What makes a newspaper national, asks Pradip Phanjoubam, the editor of the Imphal Free Press. “Should not coverage be a criteria if papers are classified national by DAVP (Directorate of Advertising and Visual Publicity) and RNI (Registrar of Newspapers for India)? Should they not have to give space to all parts of the country?”
*
What is the shape of the local media in a poor cousin State riddled with insurgency? One of stoicism coupled with genteel penury. Salaries for experienced journalists seldom cross Rs. 5,000 a month, editors’ salaries range between 10,000 and 30,000 a month, mostly at the lower end. Appointment letters are a rarity though the All Manipur Working Journalists Union has now begun to insist on them. How do they manage? They work at more than one job and live with their families.
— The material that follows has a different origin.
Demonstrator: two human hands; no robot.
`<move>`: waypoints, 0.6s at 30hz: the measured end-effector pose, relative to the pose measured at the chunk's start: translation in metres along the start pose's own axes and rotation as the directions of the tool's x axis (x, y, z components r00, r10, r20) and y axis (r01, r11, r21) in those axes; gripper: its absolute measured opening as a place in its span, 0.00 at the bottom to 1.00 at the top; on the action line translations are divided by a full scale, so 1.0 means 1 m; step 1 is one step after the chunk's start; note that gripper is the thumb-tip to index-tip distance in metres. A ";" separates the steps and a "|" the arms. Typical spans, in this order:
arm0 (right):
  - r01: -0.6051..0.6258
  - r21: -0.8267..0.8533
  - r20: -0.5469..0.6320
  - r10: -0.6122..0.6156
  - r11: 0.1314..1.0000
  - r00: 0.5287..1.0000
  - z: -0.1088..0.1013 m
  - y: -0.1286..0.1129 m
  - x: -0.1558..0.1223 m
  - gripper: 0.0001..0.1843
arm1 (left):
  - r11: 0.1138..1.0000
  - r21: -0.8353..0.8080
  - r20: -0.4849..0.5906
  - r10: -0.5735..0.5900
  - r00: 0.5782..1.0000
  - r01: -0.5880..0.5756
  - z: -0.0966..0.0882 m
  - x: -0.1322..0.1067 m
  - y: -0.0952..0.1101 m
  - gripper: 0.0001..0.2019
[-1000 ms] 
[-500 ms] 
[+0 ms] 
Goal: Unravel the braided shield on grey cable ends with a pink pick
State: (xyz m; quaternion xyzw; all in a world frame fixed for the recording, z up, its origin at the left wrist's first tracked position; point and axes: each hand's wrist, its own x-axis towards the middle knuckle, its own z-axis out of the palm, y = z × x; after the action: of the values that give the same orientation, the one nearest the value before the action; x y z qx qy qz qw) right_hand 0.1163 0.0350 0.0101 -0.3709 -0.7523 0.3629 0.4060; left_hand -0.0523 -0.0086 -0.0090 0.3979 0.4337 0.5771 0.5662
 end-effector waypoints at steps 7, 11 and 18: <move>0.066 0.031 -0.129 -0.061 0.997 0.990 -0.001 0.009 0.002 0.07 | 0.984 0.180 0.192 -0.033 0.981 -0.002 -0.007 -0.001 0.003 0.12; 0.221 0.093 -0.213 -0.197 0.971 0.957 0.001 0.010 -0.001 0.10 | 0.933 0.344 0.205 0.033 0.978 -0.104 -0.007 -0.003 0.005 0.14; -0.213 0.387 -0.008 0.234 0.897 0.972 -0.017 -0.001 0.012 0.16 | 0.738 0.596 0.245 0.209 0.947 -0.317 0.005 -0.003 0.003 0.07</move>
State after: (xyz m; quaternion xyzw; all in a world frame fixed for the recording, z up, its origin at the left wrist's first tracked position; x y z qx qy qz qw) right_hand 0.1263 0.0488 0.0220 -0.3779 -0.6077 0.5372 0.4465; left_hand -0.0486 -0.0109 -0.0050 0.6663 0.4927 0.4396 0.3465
The local economy generates no advertising for a newspaper; corporate advertisers prefer to use outdoor media. There are other challenges. Newsprint has to be transported via Assam by train, then by road. You have to pay tax to the NSCN-IM, Rs. 7,000 per truck. It costs Rs. 10,000 per tonne more, by the time it arrives.
Increased aggression
The killings continue with impunity because the State feels no pressure at all from a brave and persistent local media. As it keeps up coverage of the protests following the Tehelka expose, State aggression has stepped up, says the editor of Ireibak, Irengbam Arun. Last week, police commandos lobbed a smoke bomb towards the journalists covering a sit-in-protest in Imphal East. Elsewhere, commandos stopped a vehicle carrying journalists who were coming back after covering protests and questioned them at gunpoint. He adds that some months ago, in an incident possibly unprecedented elsewhere in the country, the Director General of Police summoned editors and asked them to reveal which reporters had done a story on urea smuggling which showed complicity of the police.
Keeping journalism going in Manipur then, is a daily challenge.